December 23rd: Emmy continued to vomit with her NG feeds throughout the night so the feeding plan has changed slightly this morning. The team feels she will tolerate the feeds better if the tube is advanced into her duodenum again and her stomach has more time to rest. Her feeds are also being changed from boluses every 3hrs to a continuous drip. They will continue to increase the volume every 2hrs until they reach her goal feeding rate of 18cc/hr.
Now for the not so good news...Emmy's chest x-ray looks worse again this morning. Her right side seems to be collecting fluid again and she is having more difficulty breathing. The plan is to resume the EZ-pap treatment every 4hrs as needed and see how tomorrow's chest x-ray looks.
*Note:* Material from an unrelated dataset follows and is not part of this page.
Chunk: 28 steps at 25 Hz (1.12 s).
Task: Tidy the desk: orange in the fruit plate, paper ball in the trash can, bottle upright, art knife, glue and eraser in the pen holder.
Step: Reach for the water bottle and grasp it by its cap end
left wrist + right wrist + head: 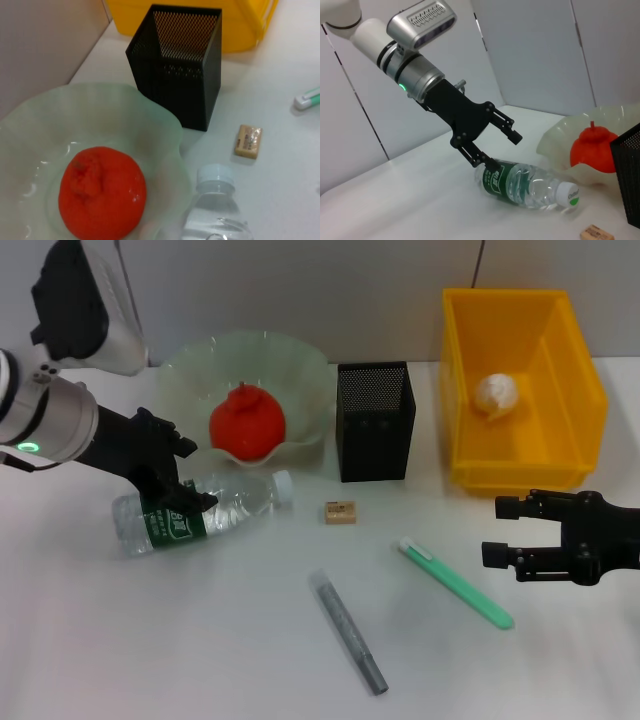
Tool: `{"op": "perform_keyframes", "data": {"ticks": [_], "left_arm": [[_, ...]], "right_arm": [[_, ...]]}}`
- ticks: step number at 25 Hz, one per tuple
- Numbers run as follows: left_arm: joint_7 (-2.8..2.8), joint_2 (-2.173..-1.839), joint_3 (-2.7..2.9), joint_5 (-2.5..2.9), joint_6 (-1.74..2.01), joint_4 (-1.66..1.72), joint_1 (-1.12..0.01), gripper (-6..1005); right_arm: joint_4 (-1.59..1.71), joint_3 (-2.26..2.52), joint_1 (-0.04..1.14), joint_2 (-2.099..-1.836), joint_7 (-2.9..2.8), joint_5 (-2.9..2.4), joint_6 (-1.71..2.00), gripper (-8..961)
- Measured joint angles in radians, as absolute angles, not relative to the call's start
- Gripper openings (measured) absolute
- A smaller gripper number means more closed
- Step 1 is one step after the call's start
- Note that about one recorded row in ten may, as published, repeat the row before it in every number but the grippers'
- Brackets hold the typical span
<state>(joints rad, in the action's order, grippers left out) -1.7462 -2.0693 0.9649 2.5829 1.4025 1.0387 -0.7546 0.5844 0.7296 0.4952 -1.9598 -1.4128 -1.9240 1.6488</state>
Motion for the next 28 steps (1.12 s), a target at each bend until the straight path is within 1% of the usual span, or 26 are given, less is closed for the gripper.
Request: {"op": "perform_keyframes", "data": {"ticks": [15, 28], "left_arm": [[-1.781, -2.071, 1.085, 2.609, 1.255, 0.935, -0.758, 780], [-1.780, -2.076, 1.136, 2.588, 1.256, 0.923, -0.768, 778]], "right_arm": [[0.586, 0.729, 0.491, -1.969, -1.413, -1.924, 1.647, 839], [0.585, 0.729, 0.489, -1.970, -1.413, -1.926, 1.647, 839]]}}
They may try giving her another diuretic to help flush out more fluid, but her doctors have differing opinions on that approach, so for now we will just wait and see how she does.
Evening update: Emmy definitely tolerated the ND feeds better, but she is still vomiting several times a day. The emesis is now just bilious secretions since there is no milk going into her stomach. I'm sure that's not comfortable, but at least she is retaining all of the calories she takes in. Proper nutrition is really important at this stage of her recovery to ensure optimal healing.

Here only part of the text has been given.